They`ve just like decided they`re going to pour sugar in the gas tank. Why have they decided to pour sugar in the gas tank? Everybody says no. Everybody knows it`s really bad for your car to put sugar in the gas tank but, yes, they`re going ahead, they got a different idea.

Why is that?

The census data we get every ten years is used to determine all kinds of things. Congressional seats, electoral votes, voting districts, how hundreds of billions of dollars in federal funding is divvied up, how much healthcare and how many schools and how many roads your area needs. Businesses use census data all the time.

And everybody who has overseen the gathering of this data in the past says what the Trump administration has just decided to do will throw a wrench into it, will screw up the data.

The likely effect of adding the citizenship question to the census, according to all the experts, is not just bad, inaccurate data, but specifically an undercount. Adding this citizenship question is likely to result in an undercount because not just immigrants, but anybody who has an immigrant anywhere in their family or in their household might rationally or irrationally have a worry about reporting that fact to the government.

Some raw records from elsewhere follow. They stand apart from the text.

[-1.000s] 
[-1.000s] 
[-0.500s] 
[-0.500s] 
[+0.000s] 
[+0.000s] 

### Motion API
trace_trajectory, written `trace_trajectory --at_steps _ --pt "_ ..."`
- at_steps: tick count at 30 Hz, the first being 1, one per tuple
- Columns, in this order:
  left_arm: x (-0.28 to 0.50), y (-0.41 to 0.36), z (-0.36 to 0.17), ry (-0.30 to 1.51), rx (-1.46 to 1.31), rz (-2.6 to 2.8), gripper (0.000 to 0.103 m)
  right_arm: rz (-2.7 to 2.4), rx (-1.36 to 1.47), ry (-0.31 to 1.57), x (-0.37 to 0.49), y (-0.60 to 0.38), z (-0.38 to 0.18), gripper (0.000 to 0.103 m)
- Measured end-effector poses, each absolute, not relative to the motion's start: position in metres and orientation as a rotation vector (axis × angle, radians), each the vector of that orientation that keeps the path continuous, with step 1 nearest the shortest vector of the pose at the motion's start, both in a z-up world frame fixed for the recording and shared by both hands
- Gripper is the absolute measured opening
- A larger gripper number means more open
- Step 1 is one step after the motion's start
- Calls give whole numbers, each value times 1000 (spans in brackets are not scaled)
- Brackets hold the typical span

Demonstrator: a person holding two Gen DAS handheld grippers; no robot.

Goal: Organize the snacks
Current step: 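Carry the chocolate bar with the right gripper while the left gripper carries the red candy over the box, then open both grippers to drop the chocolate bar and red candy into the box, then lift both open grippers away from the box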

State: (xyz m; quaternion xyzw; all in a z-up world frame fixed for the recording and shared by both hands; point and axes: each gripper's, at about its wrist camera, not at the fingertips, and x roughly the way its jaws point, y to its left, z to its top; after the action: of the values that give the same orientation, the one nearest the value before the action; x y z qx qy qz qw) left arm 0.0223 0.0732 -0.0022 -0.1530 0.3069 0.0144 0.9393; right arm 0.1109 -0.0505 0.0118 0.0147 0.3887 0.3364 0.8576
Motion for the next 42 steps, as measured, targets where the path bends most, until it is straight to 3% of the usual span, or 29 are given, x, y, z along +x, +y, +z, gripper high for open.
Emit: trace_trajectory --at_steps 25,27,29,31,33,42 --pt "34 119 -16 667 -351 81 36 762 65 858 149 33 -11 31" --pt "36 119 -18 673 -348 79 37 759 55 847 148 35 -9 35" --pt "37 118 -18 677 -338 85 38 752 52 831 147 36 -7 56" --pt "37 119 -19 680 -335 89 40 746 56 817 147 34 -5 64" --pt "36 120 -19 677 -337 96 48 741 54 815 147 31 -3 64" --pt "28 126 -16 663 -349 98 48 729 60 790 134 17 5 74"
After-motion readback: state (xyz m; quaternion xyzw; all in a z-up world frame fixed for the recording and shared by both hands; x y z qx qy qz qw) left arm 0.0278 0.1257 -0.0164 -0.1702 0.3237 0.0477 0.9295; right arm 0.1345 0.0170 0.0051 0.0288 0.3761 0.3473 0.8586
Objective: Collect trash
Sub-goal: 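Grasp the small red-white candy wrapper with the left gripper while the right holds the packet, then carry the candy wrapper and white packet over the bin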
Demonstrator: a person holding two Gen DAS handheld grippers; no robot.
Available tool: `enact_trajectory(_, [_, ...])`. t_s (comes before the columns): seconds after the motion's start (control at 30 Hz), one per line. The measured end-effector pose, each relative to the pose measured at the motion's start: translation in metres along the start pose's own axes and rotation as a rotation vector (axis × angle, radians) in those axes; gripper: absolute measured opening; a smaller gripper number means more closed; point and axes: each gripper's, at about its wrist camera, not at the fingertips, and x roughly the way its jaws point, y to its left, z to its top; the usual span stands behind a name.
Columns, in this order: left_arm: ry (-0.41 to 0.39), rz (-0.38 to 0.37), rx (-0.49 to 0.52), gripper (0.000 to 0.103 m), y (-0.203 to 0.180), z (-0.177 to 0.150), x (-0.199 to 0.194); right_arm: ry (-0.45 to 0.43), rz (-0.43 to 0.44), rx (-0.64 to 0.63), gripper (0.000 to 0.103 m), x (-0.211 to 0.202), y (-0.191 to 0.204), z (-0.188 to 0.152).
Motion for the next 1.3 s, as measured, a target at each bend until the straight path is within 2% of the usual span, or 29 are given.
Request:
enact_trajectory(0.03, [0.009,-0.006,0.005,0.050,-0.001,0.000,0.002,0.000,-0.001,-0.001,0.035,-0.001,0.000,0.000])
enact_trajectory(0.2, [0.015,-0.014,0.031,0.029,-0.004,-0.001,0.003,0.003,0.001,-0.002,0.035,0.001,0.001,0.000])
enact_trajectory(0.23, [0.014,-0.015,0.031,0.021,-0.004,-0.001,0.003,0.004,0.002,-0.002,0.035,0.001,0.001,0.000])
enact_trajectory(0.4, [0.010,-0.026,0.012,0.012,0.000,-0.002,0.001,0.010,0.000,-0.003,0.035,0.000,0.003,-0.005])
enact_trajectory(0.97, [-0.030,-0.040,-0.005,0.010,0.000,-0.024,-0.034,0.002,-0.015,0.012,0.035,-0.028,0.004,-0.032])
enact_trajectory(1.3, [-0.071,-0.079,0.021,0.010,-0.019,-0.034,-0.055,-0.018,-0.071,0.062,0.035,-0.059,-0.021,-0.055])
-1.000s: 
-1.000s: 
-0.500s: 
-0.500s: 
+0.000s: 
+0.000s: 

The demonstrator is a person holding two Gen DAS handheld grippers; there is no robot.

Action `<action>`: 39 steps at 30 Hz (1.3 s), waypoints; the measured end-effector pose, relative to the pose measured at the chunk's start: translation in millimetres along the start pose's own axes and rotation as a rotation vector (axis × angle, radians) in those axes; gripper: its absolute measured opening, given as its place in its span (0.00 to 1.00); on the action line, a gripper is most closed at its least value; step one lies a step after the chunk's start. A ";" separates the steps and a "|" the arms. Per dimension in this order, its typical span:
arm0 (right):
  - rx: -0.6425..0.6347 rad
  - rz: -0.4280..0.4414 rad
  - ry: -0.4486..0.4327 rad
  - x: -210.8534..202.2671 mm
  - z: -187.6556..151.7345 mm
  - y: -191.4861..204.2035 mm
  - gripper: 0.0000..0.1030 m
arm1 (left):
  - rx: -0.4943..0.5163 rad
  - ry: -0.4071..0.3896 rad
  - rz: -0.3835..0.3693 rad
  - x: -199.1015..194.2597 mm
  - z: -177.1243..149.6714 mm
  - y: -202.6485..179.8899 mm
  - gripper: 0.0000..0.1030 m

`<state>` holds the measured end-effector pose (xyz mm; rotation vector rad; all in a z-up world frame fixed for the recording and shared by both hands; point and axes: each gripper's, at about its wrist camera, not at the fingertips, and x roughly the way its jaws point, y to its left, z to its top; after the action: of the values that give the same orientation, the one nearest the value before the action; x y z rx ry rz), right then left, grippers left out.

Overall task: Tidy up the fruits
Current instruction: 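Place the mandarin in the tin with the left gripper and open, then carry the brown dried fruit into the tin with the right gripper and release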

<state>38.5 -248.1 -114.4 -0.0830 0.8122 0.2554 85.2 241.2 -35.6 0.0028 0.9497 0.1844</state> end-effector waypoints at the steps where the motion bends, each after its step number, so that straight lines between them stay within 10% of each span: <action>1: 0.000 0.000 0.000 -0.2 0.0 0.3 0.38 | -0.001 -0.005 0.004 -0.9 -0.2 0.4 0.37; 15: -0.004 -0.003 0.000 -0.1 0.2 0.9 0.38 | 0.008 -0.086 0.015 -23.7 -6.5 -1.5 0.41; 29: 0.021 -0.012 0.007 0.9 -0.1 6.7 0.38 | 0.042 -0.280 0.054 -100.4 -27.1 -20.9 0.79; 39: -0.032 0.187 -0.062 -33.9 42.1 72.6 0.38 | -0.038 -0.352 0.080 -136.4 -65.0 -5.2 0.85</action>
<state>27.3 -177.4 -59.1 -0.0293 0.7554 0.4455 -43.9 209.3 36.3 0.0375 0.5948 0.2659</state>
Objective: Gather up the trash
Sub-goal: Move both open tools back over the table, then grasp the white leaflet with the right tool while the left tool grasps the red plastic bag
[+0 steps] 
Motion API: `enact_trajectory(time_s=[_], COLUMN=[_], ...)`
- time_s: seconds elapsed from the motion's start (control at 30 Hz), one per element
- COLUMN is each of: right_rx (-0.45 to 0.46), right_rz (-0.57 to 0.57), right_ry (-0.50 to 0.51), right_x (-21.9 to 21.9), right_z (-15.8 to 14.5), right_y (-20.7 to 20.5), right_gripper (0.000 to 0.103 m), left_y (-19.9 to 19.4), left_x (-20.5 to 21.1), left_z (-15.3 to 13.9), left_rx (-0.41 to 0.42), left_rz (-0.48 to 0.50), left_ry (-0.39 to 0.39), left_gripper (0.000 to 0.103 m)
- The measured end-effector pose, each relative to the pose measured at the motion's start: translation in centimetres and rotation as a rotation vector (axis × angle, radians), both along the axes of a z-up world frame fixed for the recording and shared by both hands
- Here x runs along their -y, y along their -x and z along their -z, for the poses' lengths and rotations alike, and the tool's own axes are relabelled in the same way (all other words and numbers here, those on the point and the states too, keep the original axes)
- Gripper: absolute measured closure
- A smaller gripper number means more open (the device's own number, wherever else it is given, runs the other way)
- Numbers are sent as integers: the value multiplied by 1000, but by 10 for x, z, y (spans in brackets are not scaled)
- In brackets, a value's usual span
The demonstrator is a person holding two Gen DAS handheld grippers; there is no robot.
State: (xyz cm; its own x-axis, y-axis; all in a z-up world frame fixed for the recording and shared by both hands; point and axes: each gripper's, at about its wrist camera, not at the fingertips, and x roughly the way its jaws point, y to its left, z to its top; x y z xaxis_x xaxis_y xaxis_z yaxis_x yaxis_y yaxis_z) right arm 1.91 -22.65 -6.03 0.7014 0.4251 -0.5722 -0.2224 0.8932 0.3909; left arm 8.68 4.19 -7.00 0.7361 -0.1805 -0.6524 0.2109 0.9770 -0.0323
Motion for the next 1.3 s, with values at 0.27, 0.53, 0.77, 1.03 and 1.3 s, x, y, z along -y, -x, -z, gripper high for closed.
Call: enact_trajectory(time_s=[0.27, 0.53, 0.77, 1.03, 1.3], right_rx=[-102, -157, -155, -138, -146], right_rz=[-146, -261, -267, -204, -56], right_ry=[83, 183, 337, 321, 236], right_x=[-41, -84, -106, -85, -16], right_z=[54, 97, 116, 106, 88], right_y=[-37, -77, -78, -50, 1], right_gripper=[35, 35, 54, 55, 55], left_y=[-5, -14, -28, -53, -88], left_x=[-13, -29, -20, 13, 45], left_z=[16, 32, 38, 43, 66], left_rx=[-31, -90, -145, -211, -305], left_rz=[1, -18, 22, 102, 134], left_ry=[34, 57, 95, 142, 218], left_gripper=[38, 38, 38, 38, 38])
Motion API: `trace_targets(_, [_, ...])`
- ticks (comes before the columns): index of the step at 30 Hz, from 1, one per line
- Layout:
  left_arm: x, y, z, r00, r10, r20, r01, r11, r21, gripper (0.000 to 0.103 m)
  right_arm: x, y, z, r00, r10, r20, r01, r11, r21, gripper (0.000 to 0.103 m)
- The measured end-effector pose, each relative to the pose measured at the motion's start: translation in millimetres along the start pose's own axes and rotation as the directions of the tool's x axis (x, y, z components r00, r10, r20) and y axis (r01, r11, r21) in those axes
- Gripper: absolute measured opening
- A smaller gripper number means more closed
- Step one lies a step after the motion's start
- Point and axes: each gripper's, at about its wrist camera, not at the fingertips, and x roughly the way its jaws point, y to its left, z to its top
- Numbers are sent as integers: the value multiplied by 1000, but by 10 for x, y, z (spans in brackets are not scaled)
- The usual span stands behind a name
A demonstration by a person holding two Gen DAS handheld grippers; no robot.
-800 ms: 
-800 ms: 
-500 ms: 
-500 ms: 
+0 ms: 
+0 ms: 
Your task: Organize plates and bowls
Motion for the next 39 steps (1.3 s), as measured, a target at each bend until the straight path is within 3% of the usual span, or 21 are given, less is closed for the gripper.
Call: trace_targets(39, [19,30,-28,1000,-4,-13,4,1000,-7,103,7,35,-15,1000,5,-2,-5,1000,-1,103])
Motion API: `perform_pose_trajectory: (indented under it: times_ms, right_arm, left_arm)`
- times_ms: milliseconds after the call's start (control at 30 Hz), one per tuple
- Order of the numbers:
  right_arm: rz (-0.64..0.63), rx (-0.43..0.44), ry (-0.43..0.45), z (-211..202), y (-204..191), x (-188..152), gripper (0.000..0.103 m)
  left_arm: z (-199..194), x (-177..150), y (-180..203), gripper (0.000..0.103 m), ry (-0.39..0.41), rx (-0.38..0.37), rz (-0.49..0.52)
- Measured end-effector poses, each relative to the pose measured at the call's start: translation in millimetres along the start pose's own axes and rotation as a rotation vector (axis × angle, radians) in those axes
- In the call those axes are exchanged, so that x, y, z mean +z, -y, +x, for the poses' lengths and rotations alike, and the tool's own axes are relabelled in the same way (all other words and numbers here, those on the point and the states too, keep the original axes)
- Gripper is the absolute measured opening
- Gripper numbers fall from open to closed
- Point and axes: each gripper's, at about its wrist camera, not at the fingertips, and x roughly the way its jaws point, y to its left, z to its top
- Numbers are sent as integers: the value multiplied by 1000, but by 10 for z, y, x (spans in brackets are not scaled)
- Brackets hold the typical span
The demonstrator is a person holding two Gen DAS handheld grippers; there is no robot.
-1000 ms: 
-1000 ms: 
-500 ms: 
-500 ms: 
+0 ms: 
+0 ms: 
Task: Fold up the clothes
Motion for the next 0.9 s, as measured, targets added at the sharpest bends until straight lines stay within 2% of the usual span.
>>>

That person is therefore less likely to stand up and be counted, and therefore, we`re less likely to get an accurate count of the number of people in the country.

And the government knows this is the likely effect because internal focus group data from the census bureau shows that people are already so freaked out by the current administration and its attitude towards immigrants and people of color that they`re already more reluctant than they used to be to answer census questions this is from a September Census Bureau memo.

Quote: Census researchers heard respondents express new concerns about topics like the Muslim ban, discomfort registering other household members by reporting their demographic characteristics, the dissolution of the DACA program, repeated references to Immigration and Customs Enforcement, et cetera.

Census researchers emphasized facing a new phenomenon in the field and reported that respondents` fears particularly among immigrant respondents have increased markedly this year. Getting a bad count, specifically the undercounting of America, it`s already a significant problem for communities of color, for immigrant communities in particular. The Census Bureau already estimated that they under-counted the Hispanic population in the U.S. by 1-1/2 percent in 2010, for the last census, which is big when you`re talking about the whole population of the country.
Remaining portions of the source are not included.